Example 19: Find the sum
\(
1-\frac{1}{8}+\frac{1}{8} \times \frac{3}{16}-\frac{1 \times 3 \times 5}{8 \times 16 \times 24}+\ldots
\)
Solution: Comparing the given series to
\(
1+n x+\frac{n(n-1)}{2!} x^2+\cdots=(1+x)^n
\)
we get
\(
n x=-\frac{1}{8} \text { and } \frac{n(n-1)}{2!} x^2=\frac{3}{128}
\)
\(
\Rightarrow \quad x=\frac{1}{4}, n=-\frac{1}{2}
\)
Hence,
\(
1-\frac{1}{8}+\frac{1}{8} \frac{3}{16}-\ldots=\left(1+\frac{1}{4}\right)^{-1 / 2} \cdot=\frac{2}{\sqrt{5}}
\)
Example 20: Find the coefficient of \(x^n\) in the expansion of \(\left(1-9 x+20 x^2\right)^{-1}\).
Solution: We have,
\(
\begin{aligned}
& \left(1-9 x+20 x^2\right)^{-1}=[(1-5 x)(1-4 x)]^{-1} \\
& =\frac{1}{(1-5 x)(1-4 x)}=\frac{5}{1-5 x}-\frac{4}{1-4 x} \\
& =5(1-5 x)^{-1}-4(1-4 x)^{-1}
\end{aligned}
\)
\(
\begin{array}{r}
=5\left[1+5 x+(5 x)^2+\cdots+(5 x)^n+\cdots\right]-4\left[1+4 x+(4 x)^2\right. \\
\left.+\cdots+(4 x)^n+\cdots\right]
\end{array}
\)
Therefore the coefficient of \(x^n\) is \(5^{n+1}-4^{n+1}\).
Example 21: In the binomial expansion of \((a-b)^n, n \geq 5\), the sum of the \(5^{\text {th }}\) and \(6^{\text {th }}\) terms is zero.

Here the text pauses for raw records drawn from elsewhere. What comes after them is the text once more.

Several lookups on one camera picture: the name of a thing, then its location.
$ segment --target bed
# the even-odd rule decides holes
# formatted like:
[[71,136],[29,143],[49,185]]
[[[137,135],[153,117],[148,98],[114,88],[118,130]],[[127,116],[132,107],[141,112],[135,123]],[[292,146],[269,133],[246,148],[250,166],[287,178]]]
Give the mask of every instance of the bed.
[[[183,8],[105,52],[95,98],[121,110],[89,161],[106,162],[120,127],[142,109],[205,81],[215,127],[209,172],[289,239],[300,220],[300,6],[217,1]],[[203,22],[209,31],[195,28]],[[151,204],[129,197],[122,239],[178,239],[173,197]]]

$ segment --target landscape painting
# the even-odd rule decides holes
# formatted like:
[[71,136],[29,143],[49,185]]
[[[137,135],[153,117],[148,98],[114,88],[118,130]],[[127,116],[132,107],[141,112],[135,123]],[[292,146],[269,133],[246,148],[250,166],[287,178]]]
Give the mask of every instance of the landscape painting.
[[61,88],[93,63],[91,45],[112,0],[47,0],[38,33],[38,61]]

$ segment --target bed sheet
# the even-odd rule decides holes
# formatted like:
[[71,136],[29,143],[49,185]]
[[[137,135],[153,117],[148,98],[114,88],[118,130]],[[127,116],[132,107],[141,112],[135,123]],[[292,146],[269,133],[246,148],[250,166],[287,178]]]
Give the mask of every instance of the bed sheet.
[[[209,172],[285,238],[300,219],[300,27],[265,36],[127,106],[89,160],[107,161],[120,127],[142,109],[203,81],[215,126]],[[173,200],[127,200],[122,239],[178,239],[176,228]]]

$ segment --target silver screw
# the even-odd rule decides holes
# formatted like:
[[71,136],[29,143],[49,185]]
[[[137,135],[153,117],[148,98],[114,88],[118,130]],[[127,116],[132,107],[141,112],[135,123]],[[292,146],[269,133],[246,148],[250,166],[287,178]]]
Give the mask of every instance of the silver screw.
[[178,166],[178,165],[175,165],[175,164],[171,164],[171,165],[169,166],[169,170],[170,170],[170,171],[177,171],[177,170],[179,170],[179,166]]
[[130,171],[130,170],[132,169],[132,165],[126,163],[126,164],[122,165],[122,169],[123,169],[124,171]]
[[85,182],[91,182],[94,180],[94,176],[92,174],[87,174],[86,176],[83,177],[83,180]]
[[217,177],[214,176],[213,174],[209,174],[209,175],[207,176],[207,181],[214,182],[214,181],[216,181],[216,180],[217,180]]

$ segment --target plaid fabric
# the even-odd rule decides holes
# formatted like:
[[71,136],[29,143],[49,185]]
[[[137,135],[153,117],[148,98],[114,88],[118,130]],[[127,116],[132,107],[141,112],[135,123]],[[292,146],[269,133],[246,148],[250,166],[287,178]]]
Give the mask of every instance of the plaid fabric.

Then, \(a / b\) equals [IIT (S) 2001, AIEEE 2007]
(a) \(\frac{n-5}{6}\)
(b) \(\frac{n-4}{5}\)
(c) \(\frac{5}{n-4}\)
(d) \(\frac{6}{n-5}\)
Solution: (b) We have,
\(
\begin{aligned}
& T_5+T_6=0 \\
\Rightarrow & { }^n C_4 a^{n-4} b^4-{ }^n C_5 a^{n-5} b^5=0 \\
\Rightarrow & { }^n C_4 a={ }^n C_5 b \Rightarrow \frac{a}{b}=\frac{{ }^n C_5}{{ }^n C_4} \Rightarrow \frac{a}{b}=\frac{n-4}{5}
\end{aligned}
\)
Example 22: The coefficient of the middle term in the binomial expansion, in powers of \(x\), of \((1+\alpha x)^4\) and of \((1-\alpha x)^6\) is same, if \(\alpha\) equals [AIEEE 2004]
(a) \(\frac{3}{5}\)
(b) \(\frac{10}{3}\)
(c) \(-\frac{3}{10}\)
(d) \(-\frac{5}{3}\)
Solution: (c) We have,
In the expansion of \((1+\alpha x)^4\),
\(
\text { Middle term }={ }^4 C_2(\alpha x)^2=6 \alpha^2 x^2
\)
In the expansion of \((1-\alpha x)^6\),
\(
\text { Middle term }={ }^6 C_3(-\alpha x)^3=-20 \alpha^3 x^3
\)
\(\therefore \quad\) Coefficient of the middle term in \((1+\alpha x)^4\)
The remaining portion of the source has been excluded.